Además, me parece importante la insistencia en el amor, como dimensión fundamental de la fe, por parte de aquel apóstol que solamente al final, a orillas del lago, después de tantas declaraciones solemnes, supo pronunciar en tono humilde la palabra decisiva: «Señor... tú sabes que te amo» (Jn 21, 17).
La gran apuesta y el gran «riesgo» del creyente está precisamente aquí: amarlo, aunque él esté lejos de nuestros ojos.
El milagro más sensacional del creyente es el que le hace vivir el amor a lo invisible.
No basta con creer sin ver.
Además hay que amar sin ver, soportando la lejanía (que no es una ausencia).
Nana Mouskouri, ortodoxa, decía: «Mi fe es mi mano para tocar a Dios».
Se podría añadir: también el amor es la mano para tocar al Dios «lejano».
Todo esto, como es lógico, tiene que manifestarse exteriormente en la alegría.

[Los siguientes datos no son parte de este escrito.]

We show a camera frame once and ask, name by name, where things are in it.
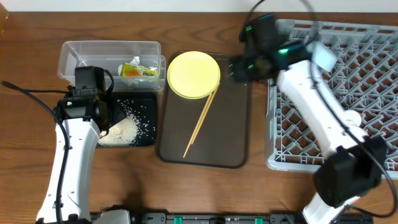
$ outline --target wooden table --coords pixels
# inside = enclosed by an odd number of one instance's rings
[[[334,22],[398,26],[398,14],[319,14]],[[239,54],[242,13],[12,12],[0,41],[0,79],[23,88],[65,89],[57,76],[67,40],[153,40],[169,58],[179,50]],[[280,18],[310,19],[306,13]],[[40,98],[53,107],[54,93]],[[97,149],[91,211],[125,203],[138,211],[268,213],[299,211],[315,193],[311,174],[265,165],[267,88],[253,86],[249,160],[237,170],[182,166],[158,160],[153,147]],[[38,104],[0,88],[0,222],[33,223],[49,184],[55,123]],[[391,208],[385,180],[357,205],[377,213]],[[377,223],[398,223],[398,216]]]

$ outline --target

Es la alegría la que revela la presencia durante el «poco tiempo» de la lejanía.
Creo que si algunos intelectuales se hubiesen encontrado con algún rostro trasfigurado por la alegría pascual, con alguna mirada iluminada por una luz secreta, habrían tenido al menos alguna duda antes de inventar «la muerte de Dios» y presentar su certificado correspondiente.
Tengo la impresión de que Pedro se alegraría también hoy con los que consiguen creer: «...No habéis visto a Jesucristo, y lo amáis; no lo veis y creéis en él».
Como si dijera: ¡Qué suerte tenéis! Algo más que una felicitación. ...Quizás una pizca de envidia.